The stock market opens the early quarter of the year with minimal gains. Gold and silver remain bullish, thanks to the policies set out by lawmakers.
I was going to take another week off, but then the stock market this week seemed worthwhile to comment on. For one thing, the current correction is obviously different from the others seen in the Dow Jones’ BEV chart below. From a BEV Zero to a 10 percent decline in only nine trading days. A 10 percent move in a BEV plot is nothing big, but seeing one take place in only nine days is worthy of note. Then the bulls take the BEV plot back to -3.41 percent just 11 days later, when Mr. Bear takes the plot back down to -7.81 percent at the close of today.
An exciting 25 days to be sure; 25 days that can be studied in detail in the Dow Jones step-sum table below. All in all, I get the feeling the stock market’s action is being accelerated; that we’re entering a period of market history where big things can happen in a short period of time, and that’s never bullish.

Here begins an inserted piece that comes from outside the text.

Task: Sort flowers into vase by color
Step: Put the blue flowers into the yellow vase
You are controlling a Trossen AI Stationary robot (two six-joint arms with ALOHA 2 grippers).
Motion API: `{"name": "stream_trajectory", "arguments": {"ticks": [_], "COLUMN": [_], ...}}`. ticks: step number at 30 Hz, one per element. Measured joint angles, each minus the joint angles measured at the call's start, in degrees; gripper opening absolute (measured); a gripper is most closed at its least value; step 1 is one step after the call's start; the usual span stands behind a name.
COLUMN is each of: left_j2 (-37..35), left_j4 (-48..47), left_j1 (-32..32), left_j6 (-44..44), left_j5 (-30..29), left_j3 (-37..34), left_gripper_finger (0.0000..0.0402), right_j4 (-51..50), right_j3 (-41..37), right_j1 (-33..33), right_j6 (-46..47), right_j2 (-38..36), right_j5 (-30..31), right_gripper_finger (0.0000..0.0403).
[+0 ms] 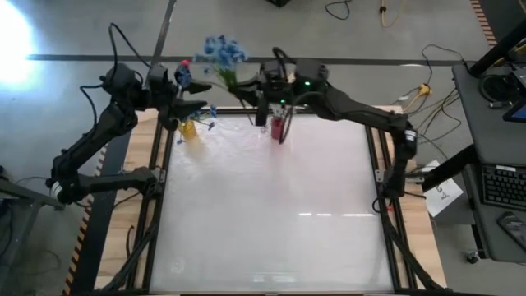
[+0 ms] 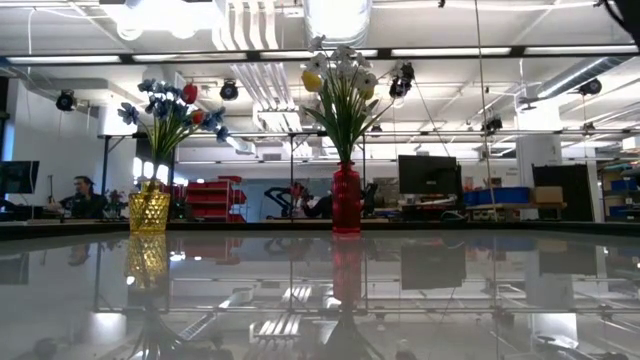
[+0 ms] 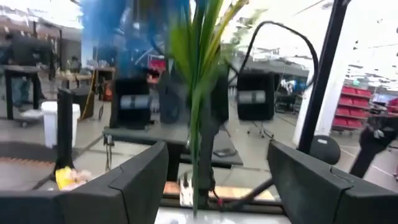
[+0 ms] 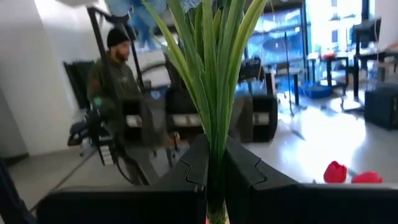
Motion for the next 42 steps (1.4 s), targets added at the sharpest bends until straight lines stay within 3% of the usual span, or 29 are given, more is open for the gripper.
{"name": "stream_trajectory", "arguments": {"ticks": [9,22,26,33,38,40,42], "left_j2": [3.16,7.53,8.35,8.6,7.31,6.67,6.22], "left_j4": [4.84,4.5,4.28,3.16,0.44,-7.14,-20.78], "left_j1": [-0.04,-0.04,-0.02,1.18,4.76,6.87,9.28], "left_j6": [-5.09,-5.69,-6.2,-4.62,-3.98,0.19,9.23], "left_j5": [-2.75,0.6,1.75,6.89,9.05,11.45,11.57], "left_j3": [0.02,0.02,0.02,0.02,1.88,4.79,9.64], "left_gripper_finger": [0.0242,0.0229,0.0185,0.0016,0.0014,0.0005,0.0003], "right_j4": [-5.2,-14.43,-15.68,-15.72,-16.49,-17.46,-19.28], "right_j3": [9.12,10.41,10.37,10.37,10.3,10.3,10.26], "right_j1": [-0.02,0.23,0.39,0.5,0.6,0.61,0.61], "right_j6": [-0.15,-0.71,-1.46,-1.64,-1.68,-1.76,-2.21], "right_j2": [8.46,9.89,9.82,9.61,9.15,8.35,7.01], "right_j5": [-4.12,-2.48,-1.48,-0.65,-0.67,-0.67,-0.65], "right_gripper_finger": [0.0018,0.0027,0.0036,0.0113,0.0192,0.0218,0.024]}}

Next is a chart plotting the Dow Jones with the NYSE 52Wk Highs – Lows step sum plot (Red Plot). For every day the NYSE sees more 52Wk Highs than Lows, it’s a +1; more 52Wk Lows than Highs and it’s a -1. The step sum, being a single item advance decline line, merely adds the (+/-) 1s, and that explains the red plot below. And what does the NYSE 52Wk H-L step sum tell us? Those times when 52Wk highs dominate the NYSE, the step sum advances taking the Dow Jones (my proxy for the general stock market) with it. When it declines, 52Wk Lows (and Mr Bear) dominates the NYSE.

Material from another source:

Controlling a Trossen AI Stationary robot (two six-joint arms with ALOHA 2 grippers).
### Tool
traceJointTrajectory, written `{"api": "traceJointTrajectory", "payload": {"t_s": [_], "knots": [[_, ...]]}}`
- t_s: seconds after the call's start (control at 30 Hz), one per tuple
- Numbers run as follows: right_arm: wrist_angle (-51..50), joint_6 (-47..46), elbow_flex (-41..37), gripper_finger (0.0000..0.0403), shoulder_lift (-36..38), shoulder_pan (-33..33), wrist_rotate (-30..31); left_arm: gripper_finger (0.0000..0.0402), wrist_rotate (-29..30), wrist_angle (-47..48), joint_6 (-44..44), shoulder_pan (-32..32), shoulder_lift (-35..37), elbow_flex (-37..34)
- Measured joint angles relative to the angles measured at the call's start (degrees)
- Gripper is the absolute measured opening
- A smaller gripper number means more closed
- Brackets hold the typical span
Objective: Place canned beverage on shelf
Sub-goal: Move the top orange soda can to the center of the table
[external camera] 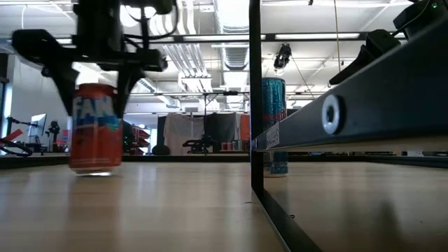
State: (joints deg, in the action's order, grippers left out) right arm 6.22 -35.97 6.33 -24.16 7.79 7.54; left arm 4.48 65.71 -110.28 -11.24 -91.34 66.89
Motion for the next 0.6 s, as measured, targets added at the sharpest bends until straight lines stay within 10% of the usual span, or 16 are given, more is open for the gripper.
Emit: {"api": "traceJointTrajectory", "payload": {"t_s": [0.6], "knots": [[0.0, 0.0, 0.0, 0.0400, 0.0, 0.0, 0.0, 0.0284, 2.2, 5.8, 24.9, 2.1, -20.0, 27.2]]}}
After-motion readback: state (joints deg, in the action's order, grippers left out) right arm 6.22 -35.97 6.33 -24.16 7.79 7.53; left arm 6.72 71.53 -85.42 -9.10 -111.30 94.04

Since March 2016, 52Wk highs have dominated the NYSE, as seen in the rising step sum. But beginning on Jan. 30 (23 days ago), only seven NYSE trading sessions have seen more 52Wk Highs than Lows, something not seen in the past two years. However, up to the end of this week, this new development in 52Wk Lows dominating the NYSE has yet to turn this step sum down in the chart below, and that is something I’m now watching very closely.
I can’t say this new development in NYSE 52Wk Highs and Lows portends a pending disaster in the market. But if one was looming ahead of us, it would begin exactly like this.

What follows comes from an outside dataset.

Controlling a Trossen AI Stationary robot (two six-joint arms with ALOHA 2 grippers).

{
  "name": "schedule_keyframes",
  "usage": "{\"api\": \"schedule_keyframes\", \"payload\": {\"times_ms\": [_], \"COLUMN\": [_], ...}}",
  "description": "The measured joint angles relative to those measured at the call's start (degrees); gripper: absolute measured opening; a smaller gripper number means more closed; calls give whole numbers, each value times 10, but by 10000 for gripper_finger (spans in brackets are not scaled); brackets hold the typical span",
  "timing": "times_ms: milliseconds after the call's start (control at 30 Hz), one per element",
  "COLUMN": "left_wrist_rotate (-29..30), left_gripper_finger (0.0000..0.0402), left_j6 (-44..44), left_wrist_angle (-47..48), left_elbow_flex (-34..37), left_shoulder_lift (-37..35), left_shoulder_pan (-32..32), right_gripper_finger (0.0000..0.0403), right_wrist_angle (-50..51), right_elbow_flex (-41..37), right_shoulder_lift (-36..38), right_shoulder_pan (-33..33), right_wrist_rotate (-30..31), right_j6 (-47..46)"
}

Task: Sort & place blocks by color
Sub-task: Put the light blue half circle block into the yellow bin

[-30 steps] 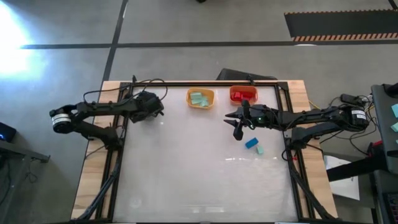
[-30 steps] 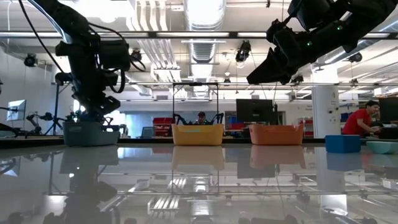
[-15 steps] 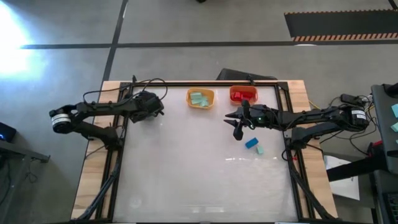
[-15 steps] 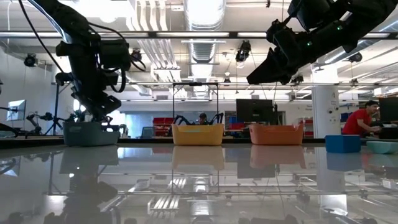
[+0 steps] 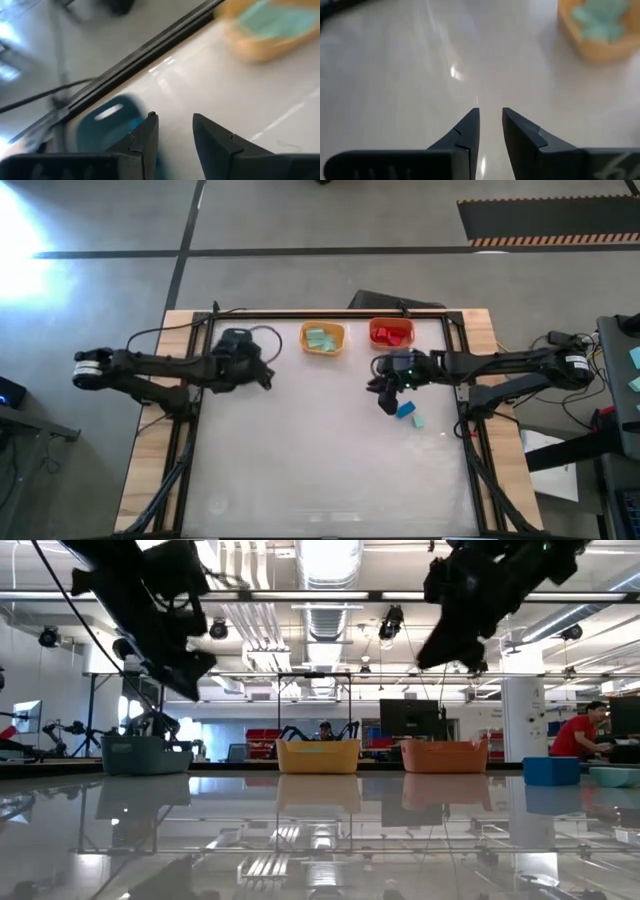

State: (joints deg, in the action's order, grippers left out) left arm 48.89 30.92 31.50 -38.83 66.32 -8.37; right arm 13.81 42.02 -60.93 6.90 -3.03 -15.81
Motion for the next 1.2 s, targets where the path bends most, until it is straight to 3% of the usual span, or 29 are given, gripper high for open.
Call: {"api": "schedule_keyframes", "payload": {"times_ms": [267,433,600,967,1200], "left_wrist_rotate": [-4,-4,-9,-9,-9], "left_gripper_finger": [105,105,105,105,105], "left_j6": [-1,-9,-17,-44,-44], "left_wrist_angle": [-109,-153,-180,-190,-190], "left_elbow_flex": [8,8,9,8,8], "left_shoulder_lift": [-7,-7,-9,-9,-9], "left_shoulder_pan": [152,201,227,227,227], "right_gripper_finger": [48,48,93,267,292], "right_wrist_angle": [385,505,517,477,426], "right_elbow_flex": [72,64,50,9,-39], "right_shoulder_lift": [0,0,-1,-4,-40], "right_shoulder_pan": [-9,-12,-36,-127,-152], "right_wrist_rotate": [32,39,0,-14,-15], "right_j6": [-147,-227,-292,-472,-510]}}
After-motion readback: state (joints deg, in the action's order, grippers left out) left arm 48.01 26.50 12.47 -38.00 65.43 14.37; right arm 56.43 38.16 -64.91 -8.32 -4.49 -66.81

A more serious development in the market is how the Dow Jones Total Market Group’s (DJTMG) top 20 has topped and is now going down, ending the week at 50 groups within 20 percent of their last all-time highs.
The frequency table below for the DJTMG tells the story better than I, or the above chart can. From October to the end of January, we see the double digits in the BEV Zero (new all-time highs) and the -0.001 percent columns. These are DJTMG groups at or just a whisker away from a new all-time high. Those groups in the -5 percent to the -15 percent columns were single digits.
But all that changed in Barron’s Feb. 20, 2018, issue and in the weeks that followed (Red Box).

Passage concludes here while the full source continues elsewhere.